Wade is working with Budweiser Zero on an NFT collection that goes on sale May 24. Wade co-founded the alcohol-free, sugar-free drink in 2020. The NFTs will sell for $180 each and give shoppers the chance to win prizes, including autographs. Wade sneakers and a chance to watch a Utah Jazz game with him. Wade is a minority owner of the NBA franchise.
“It’s an opportunity to be part of a young brand trying to build a fan base and deliver great experiences,” he said, calling the NFT Collection another option for fans. “to do something unique and cool”.

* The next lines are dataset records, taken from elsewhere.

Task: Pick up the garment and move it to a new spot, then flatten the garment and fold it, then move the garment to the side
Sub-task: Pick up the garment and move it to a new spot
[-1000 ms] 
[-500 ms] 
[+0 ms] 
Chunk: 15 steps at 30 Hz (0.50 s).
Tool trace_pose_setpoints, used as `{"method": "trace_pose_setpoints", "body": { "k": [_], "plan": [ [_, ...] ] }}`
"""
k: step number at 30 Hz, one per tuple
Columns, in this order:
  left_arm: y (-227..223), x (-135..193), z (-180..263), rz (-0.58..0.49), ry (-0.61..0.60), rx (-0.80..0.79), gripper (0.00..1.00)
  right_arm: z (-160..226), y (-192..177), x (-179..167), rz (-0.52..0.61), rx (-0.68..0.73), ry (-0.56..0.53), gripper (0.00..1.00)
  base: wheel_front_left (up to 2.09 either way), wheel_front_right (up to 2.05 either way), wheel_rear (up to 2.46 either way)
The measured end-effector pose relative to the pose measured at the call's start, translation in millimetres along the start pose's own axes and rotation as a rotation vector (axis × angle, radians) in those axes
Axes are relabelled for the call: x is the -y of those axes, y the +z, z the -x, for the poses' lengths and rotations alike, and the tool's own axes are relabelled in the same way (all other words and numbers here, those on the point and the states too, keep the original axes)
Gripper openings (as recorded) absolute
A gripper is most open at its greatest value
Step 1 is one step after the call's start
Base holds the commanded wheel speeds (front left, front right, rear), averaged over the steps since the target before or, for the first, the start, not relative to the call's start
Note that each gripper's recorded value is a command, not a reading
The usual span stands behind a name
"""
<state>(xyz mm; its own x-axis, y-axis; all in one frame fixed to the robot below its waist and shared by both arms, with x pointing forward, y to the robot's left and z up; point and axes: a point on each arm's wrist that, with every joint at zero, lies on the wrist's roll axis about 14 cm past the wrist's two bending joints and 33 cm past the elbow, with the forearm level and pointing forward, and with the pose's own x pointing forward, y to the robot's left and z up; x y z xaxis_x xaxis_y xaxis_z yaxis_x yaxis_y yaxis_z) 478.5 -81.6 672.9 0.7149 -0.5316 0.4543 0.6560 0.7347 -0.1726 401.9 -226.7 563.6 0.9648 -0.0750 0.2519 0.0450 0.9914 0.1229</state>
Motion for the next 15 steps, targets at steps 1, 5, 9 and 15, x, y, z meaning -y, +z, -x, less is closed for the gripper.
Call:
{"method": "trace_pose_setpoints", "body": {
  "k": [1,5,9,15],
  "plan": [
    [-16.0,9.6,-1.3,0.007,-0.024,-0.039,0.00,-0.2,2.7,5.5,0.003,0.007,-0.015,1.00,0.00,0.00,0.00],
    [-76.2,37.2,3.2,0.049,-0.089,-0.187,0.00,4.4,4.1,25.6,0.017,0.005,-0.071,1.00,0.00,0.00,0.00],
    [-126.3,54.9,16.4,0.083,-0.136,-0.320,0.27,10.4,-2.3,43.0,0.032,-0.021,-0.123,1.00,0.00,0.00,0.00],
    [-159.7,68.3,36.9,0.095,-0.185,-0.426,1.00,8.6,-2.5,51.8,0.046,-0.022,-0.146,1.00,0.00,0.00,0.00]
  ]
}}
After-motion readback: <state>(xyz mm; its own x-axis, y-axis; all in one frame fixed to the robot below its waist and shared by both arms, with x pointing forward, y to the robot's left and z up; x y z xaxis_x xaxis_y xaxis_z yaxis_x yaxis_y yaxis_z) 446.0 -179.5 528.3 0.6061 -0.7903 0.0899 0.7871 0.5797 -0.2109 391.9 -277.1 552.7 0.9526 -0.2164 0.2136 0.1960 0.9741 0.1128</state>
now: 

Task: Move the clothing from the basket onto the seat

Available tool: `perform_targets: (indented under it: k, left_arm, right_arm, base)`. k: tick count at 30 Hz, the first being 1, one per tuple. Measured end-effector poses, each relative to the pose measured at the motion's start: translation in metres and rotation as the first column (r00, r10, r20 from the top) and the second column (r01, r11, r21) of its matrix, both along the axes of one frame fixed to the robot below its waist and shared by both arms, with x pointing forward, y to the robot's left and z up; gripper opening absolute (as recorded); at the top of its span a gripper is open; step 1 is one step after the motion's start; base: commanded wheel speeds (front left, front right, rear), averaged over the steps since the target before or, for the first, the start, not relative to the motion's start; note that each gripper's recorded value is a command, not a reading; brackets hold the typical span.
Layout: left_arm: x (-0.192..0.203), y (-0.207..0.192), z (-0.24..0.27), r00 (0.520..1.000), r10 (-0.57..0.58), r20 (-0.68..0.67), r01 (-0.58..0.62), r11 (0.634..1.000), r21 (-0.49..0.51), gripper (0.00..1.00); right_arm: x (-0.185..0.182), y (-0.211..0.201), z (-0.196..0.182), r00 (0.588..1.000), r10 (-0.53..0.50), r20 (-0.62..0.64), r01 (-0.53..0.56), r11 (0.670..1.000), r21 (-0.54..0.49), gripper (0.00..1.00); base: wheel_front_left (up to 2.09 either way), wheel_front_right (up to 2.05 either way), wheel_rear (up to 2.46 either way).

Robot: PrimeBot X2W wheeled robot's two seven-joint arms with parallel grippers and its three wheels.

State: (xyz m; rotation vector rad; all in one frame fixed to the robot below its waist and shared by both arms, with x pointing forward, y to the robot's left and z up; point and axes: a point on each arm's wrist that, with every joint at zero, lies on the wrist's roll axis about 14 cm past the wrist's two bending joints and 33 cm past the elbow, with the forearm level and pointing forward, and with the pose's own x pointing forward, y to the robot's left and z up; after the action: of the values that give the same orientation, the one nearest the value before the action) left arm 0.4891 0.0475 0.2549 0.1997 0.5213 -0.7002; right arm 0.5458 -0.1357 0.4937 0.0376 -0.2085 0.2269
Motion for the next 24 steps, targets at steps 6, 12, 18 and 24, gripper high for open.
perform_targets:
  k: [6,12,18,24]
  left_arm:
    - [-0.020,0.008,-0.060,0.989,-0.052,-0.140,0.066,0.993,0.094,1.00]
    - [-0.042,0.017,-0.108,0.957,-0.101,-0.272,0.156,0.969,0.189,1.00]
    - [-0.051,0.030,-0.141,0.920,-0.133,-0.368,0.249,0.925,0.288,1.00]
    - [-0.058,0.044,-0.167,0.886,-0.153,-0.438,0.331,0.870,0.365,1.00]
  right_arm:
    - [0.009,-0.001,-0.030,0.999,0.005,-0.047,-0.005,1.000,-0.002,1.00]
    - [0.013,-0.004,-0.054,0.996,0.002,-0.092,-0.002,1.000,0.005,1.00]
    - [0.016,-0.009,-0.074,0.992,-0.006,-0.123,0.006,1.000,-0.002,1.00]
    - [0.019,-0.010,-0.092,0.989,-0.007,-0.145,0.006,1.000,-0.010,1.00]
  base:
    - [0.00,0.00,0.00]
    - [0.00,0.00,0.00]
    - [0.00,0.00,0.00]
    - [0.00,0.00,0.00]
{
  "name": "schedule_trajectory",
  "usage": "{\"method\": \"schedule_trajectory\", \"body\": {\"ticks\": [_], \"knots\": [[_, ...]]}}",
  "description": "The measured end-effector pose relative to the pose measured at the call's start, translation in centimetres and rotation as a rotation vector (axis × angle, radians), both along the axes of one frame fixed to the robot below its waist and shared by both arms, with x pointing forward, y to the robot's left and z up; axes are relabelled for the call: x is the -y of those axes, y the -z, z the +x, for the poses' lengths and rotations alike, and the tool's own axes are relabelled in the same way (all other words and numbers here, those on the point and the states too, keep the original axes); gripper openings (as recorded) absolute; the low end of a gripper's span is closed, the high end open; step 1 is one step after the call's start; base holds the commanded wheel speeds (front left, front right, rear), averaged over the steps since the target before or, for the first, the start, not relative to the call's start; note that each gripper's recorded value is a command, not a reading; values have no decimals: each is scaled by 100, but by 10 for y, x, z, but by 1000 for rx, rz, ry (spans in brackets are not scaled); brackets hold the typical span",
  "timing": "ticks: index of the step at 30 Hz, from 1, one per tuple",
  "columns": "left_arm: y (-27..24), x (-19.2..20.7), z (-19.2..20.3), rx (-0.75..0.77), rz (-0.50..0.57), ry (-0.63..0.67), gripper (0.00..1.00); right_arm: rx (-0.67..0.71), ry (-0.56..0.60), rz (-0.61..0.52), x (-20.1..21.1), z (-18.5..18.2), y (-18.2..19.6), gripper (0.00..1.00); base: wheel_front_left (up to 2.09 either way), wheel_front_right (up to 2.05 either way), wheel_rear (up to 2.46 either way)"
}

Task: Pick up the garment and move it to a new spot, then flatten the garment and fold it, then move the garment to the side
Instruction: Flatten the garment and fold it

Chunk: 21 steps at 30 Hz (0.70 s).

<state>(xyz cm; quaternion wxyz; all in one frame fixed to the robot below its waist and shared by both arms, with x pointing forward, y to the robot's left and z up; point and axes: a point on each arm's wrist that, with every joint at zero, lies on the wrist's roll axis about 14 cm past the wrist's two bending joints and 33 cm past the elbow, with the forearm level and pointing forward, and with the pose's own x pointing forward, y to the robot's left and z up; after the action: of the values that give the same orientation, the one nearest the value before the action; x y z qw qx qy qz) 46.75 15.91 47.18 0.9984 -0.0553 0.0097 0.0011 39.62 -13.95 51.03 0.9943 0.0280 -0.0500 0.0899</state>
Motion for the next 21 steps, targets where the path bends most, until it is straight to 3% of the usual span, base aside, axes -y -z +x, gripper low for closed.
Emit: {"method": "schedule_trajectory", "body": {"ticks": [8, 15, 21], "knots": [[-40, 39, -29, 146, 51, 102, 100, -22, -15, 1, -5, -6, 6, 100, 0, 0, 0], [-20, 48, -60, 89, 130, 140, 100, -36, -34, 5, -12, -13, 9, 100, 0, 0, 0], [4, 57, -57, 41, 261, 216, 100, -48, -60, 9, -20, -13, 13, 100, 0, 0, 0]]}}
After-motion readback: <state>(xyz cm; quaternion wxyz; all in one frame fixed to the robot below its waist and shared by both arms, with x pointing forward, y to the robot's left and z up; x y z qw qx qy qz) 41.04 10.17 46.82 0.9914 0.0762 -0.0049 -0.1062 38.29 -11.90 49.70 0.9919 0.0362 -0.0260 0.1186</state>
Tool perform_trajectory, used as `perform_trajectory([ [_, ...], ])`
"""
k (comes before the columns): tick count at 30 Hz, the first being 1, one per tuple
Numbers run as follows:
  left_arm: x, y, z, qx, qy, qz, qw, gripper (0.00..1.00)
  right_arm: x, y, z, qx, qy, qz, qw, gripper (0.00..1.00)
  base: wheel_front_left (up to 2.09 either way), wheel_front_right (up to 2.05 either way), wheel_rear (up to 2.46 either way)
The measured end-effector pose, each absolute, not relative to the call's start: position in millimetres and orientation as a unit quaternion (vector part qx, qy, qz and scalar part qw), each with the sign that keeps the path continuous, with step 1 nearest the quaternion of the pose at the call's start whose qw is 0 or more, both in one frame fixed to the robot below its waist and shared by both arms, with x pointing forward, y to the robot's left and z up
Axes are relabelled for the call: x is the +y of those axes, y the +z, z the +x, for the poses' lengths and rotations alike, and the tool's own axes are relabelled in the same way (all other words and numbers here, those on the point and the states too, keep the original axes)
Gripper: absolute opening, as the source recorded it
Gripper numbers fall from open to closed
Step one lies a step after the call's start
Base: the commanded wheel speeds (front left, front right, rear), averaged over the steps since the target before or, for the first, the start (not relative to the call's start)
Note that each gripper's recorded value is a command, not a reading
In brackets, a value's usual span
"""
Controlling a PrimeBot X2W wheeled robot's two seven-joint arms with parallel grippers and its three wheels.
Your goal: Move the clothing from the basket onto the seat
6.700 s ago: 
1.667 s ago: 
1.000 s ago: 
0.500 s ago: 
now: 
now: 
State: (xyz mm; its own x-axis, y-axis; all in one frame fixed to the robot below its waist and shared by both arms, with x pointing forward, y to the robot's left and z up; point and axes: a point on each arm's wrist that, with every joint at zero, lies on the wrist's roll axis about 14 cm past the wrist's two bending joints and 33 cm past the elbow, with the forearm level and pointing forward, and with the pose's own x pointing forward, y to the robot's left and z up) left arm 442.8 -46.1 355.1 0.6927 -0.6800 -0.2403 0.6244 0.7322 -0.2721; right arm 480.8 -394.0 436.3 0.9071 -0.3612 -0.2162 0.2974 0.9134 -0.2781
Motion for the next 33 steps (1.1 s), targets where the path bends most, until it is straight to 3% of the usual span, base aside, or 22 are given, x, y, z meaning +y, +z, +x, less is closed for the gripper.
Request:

Yet, the NFT collection is unfolding during a bearish cycle for digital assets. Daily NFT sales are down more than 90% since September 2021, according to the Wall Street Journal. It also comes amid a sell-off around cryptocurrencies, including bitcoin.
But Wade does not hesitate to try his luck on space.
“If you look at my basketball career, my business career has become very similar,” he said.
Wade’s Crucial Business Decision
Wade, who retired from basketball in 2019, racked up nearly $200 million in earnings during his 16-year NBA career, according to Spotrac, a website that tracks sports contacts. Forbes estimates he earns $17 million a year in endorsements.
“It’s different,” Wade said when asked about retirement. Wade said he found how to apply “the same things that made me a special athlete” to his post-career during the pandemic.
He set the tone for his post-retirement years with a pivotal business decision at the height of his career.
As a rookie in 2003, Wade signed with sneaker brand Converse. Then he took a big step into Nike’s Michael Jordan brand in 2009, pairing it with fellow NBA stars Carmelo Anthony and Chris Paul, among others.
Then, in 2012, Chinese sportswear company Li-Ning approached Wade about launching their own shoe line. They offered him an equity stake. Wade, who called the offer “the most significant deal from a business perspective,” seized the opportunity and left the Jordan brand for Li-Ning.
“Thanks for laying the plan down,” Wade told Jordan. “I’ll try to make my own version of it.”
Jordan, in turn, told Wade he “understands and respects” the decision, according to Wade.
Eventually, in 2018, Wade signed Li-Ning to a lifetime contract for an undisclosed amount. Young NBA stars such as New Orleans Pelicans guard CJ McCollum and Miami Heat forward Jimmy Butler joined him on the mark. Minnesota Timberwolves guard D’Angelo Russell has also signed with the sneaker line.
“It’s a slow build,” Wade said. “Athletes take risks by doing something a little different.”
He added, “I’m not trying to recreate anything,” Wade explained. “I’m trying to have a sneaker and apparel company that players have been wearing for many years. I want to build something that’s a legacy for my family.”
Issac Baldizon | NBAE | Getty Images
Building on momentum
Wade continued to venture into new areas of endeavor after his retirement.
Wade started a wine business called “Wade Cellars”. He owns a stake in media company Players TV. He and his wife, actress Gabrielle Union, co-founded Proudly, a company that makes baby products. He said the start-up “was born out of need”.
Wade said, “We have a 3-year-old daughter and go to 80 different stores to buy stuff. We said, ‘That’s not working for us. How can we build what works for us – our world’s minorities and communities?'”
In April, Proudly launched its line of products, including a baby wash and lotion. The company will eventually offer diapers.
On the sports ownership front, Wade also took a small stake in the NBA’s Utah Jazz in April 2021 and joined Blackstone executive David Blitzer as co-owner of MLS club Real Salt Lake. Wade did not reveal the value of his stakes, but said it was a small percentage.
Wade said becoming the majority team owner was “the ultimate goal” for him. But there may be limits to his risk appetite in this scenario.
“But maybe I’ll go through this process and be like, ‘No, you don’t want those headaches,'” he said.